SAID YASSINE Said Ahmed

Aux îles de tout est possible, l’oppression commence à atteindre son apogée. Et pourtant croyant que le chef de l’Etat prendrait conscience des dérives de son pouvoir, il a été tôt de qualifier ce régime d’autocratique. Après l’oppression d’opinion dont la difformité de la liberté d’expression et celle de vivre heureux dans ce pays de merveille, aujourd’hui la liberté de circuler est atteinte. Sans cause profonde ou évidente, le secrétaire général des partis de l’opposition Hassan El-Barwane, est interdit de voyager, alors que toutes les conditions ont été réunies. Et ce qui est aussi déplorable, c’est le manque de courage et de rigueur de la part des autorités du pouvoir en place, qui n’arrive à s’argumenter pour une vraie cause justifiant cet acte vipérin.

Ce Mardi 24 Avril, à l’Aéroport International Prince Said Ibrahim, alors qu’il s’apprêtait de voyager, des agents du ministère de l’intérieur dont des policiers se sont infiltrés dans la salle d’embarquement, et empêché Mr Hassan El-Barwane de voyage. C’est sans doute vers la France où le SG de l’opposition voulait se rendre, via Addis-Abeba. Ce régime qui commence à se dessiner avec des traits discrétionnaire, est loin d’être prometteur. Ce que les Comoriens assistent en ce moment au pays de tout est possible, c’est la conséquence de la destruction de la politique comorienne depuis l’ère Mwangaza-RDR, secte qui a vulgarisé cet art plus qu’important. Passons.

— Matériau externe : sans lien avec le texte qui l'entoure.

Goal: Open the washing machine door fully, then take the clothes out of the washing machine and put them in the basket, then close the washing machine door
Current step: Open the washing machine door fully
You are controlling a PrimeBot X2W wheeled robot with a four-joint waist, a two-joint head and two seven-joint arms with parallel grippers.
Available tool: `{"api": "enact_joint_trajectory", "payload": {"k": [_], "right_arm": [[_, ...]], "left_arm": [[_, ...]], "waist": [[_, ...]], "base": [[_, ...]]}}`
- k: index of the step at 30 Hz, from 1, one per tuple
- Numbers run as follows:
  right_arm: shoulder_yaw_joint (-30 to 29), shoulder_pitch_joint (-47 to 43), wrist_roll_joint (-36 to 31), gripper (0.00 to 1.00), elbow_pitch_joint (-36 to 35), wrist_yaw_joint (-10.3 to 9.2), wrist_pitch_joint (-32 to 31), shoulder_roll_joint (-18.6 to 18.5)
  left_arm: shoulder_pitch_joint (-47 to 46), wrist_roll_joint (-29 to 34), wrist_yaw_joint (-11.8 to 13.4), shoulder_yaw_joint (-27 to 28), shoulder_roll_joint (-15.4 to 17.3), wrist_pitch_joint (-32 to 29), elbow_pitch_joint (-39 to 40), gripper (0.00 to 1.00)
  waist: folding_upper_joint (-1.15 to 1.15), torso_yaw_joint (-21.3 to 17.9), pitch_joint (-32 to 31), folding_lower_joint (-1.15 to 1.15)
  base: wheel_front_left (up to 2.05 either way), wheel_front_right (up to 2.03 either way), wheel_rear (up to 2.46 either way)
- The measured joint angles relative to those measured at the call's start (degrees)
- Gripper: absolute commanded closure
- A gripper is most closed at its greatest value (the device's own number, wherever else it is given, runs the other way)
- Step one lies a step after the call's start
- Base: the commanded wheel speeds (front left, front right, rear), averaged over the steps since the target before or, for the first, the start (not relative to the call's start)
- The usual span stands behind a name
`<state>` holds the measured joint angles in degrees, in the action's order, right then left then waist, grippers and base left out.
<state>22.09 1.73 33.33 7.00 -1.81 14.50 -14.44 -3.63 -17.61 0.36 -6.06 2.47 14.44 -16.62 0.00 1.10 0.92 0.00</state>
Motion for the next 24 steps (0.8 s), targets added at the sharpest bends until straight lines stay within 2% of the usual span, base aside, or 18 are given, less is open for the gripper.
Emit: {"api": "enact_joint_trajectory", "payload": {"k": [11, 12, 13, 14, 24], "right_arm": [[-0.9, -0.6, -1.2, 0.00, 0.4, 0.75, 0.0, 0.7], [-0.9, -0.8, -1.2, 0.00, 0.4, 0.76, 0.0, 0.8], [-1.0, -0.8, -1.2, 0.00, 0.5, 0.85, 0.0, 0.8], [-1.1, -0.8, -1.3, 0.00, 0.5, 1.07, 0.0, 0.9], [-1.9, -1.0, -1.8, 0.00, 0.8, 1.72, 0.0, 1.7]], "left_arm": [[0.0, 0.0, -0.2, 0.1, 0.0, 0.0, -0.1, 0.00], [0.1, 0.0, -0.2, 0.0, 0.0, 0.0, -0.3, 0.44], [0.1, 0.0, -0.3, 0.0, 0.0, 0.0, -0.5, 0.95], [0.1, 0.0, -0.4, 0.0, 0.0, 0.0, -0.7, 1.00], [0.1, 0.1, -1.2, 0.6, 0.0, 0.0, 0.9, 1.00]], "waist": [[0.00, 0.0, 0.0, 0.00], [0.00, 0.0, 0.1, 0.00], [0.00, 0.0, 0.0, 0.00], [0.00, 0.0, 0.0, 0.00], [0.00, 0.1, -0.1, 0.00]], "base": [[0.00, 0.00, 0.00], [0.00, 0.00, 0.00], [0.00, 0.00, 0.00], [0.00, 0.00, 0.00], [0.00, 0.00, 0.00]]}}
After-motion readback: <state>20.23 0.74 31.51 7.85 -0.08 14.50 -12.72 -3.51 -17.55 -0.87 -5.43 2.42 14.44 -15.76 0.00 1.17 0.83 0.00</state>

Mais quel pays au monde où la liberté de circuler est privée aux citoyens gratuitement de la sorte… si ce n’est pas un pays sous embargo ? Sinon, sur certains points, les Comores d’aujourd’hui ressemblent à certains pays, dont la Chine, la Russie, la Corée du Nord, le Cuba d’autrefois… avec les arrestations arbitraires, la privation de la liberté d’expression, les médias troubadour aux louanges du chef de l’Etat, que sais-je encore. Malgré cela, ces pays susdits n’ont jamais interdit ses citoyens de circuler, en tout cas de voyager. En réalité, comme les langues commencent à se délier, les esprits s’interrogent, sur quelle base est fondée la raison pour laquelle, le Secrétaire Général de l’opposition est empêché de voyager or, il n’avait pas été notifié préalablement d’une Interdiction de Quitter le Territoire ? Passons.

Selon les arguments avancés par Hassan El-Barwane, qui seraient la cause de son interdiction de voyager ce Mardi 24 Avril 2018… « Manque de la devise ». Raison qui semble un prétexte fallacieux, restant également synonyme d’une lâcheté de la part des autorités compétentes. Comme a affirmé Mr Hassan El-Barwane, son voyage entre dans un cadre privé, donc visite aux siens… Avec cette manière, il est bien évident que le pouvoir en place manque de force, de droiture… faute de quoi, il n’a aucune crédibilité. Combattre une opposition, ce n’est pas chose rude, moment où on dispose de tous les pouvoirs et toutes les institutions en poche. La bienfaisance, le respect des feuilles de routes… et non un ministre de l’intérieur Cobaye politique du chef de l’Etat. Et ce ridicule d’interdire ce prince fondamental, montre bien la violation du Droit et l’homme à la fois.